■ REQUIRED ACTION ■
Using the listing below, set down each line from the line containing "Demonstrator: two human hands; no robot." through the line containing "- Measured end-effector", both ends included, exactly and with nothing added.

■ SOURCE MATERIAL ■
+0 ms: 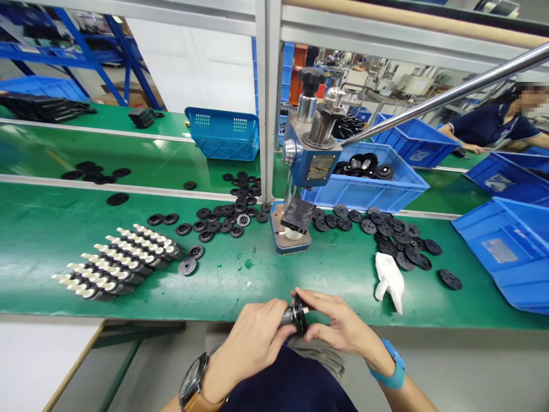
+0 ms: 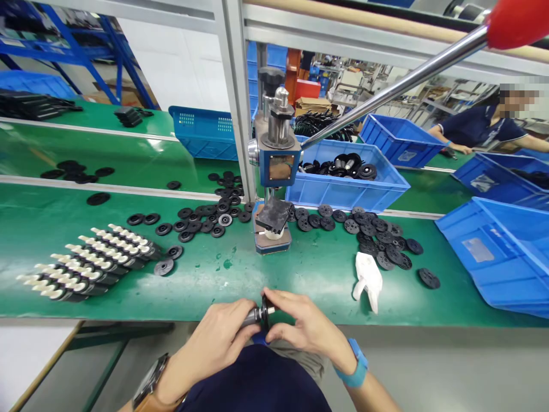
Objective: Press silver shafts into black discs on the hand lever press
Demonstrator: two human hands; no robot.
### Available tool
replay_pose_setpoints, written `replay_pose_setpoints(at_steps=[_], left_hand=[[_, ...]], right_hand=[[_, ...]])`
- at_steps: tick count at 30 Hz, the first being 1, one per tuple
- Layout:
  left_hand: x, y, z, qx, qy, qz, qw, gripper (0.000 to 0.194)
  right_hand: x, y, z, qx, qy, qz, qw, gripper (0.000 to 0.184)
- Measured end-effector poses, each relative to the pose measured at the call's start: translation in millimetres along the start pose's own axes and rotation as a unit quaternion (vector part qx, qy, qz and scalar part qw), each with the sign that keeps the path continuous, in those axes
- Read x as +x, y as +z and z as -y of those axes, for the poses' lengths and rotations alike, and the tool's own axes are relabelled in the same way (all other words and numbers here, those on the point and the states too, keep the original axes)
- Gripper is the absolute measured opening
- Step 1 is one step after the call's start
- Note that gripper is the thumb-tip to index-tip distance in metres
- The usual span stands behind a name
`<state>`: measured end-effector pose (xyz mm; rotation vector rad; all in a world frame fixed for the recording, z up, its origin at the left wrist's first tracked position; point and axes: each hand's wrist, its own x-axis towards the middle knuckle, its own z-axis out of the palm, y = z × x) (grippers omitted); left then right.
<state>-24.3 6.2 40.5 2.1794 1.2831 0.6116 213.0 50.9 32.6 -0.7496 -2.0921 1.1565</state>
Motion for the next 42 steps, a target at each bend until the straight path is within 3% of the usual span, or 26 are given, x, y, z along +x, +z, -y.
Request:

■ RESPONSE FOR THIS EXERCISE ■
Demonstrator: two human hands; no robot.
### Available tool
replay_pose_setpoints, written `replay_pose_setpoints(at_steps=[_], left_hand=[[_, ...]], right_hand=[[_, ...]])`
- at_steps: tick count at 30 Hz, the first being 1, one per tuple
- Layout:
  left_hand: x, y, z, qx, qy, qz, qw, gripper (0.000 to 0.194)
  right_hand: x, y, z, qx, qy, qz, qw, gripper (0.000 to 0.184)
- Measured end-effector poses, each relative to the pose measured at the call's start: translation in millimetres along the start pose's own axes and rotation as a unit quaternion (vector part qx, qy, qz and scalar part qw), each with the sign that keeps the path continuous, in those axes

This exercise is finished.